> Task requirements
Make an exact copy of the lines from the one holding "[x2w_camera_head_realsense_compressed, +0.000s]" through the last line of the material, and output nothing else.

> Information shown
════════════════

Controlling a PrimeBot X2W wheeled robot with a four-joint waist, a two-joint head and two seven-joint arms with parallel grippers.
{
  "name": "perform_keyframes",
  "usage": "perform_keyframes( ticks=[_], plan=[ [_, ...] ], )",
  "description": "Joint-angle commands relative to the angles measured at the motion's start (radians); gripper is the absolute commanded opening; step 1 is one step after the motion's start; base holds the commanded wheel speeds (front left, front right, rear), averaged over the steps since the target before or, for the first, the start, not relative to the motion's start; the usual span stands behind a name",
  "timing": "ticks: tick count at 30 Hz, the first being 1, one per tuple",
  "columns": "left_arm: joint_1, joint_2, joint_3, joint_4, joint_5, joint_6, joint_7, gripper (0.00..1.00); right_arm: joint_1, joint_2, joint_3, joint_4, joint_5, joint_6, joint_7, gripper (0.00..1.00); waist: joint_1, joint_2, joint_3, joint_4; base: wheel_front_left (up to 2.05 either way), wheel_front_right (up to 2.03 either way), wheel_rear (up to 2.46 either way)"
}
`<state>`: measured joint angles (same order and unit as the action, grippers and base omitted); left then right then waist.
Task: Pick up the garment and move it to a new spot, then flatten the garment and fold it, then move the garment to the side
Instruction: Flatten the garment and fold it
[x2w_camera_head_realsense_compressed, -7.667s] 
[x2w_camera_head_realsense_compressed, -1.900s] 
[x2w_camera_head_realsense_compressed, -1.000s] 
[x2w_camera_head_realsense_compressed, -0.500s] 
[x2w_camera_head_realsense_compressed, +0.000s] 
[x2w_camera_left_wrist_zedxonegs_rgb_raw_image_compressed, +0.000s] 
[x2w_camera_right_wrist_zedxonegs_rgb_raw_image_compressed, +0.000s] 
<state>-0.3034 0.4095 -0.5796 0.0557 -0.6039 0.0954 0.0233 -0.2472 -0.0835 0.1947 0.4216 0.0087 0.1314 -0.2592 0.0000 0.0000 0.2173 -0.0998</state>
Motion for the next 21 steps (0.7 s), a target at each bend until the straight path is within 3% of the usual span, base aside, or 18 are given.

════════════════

> Output for this task
[x2w_camera_head_realsense_compressed, +0.000s] 
[x2w_camera_left_wrist_zedxonegs_rgb_raw_image_compressed, +0.000s] 
[x2w_camera_right_wrist_zedxonegs_rgb_raw_image_compressed, +0.000s] 
<state>-0.3034 0.4095 -0.5796 0.0557 -0.6039 0.0954 0.0233 -0.2472 -0.0835 0.1947 0.4216 0.0087 0.1314 -0.2592 0.0000 0.0000 0.2173 -0.0998</state>
Motion for the next 21 steps (0.7 s), a target at each bend until the straight path is within 3% of the usual span, base aside, or 18 are given.

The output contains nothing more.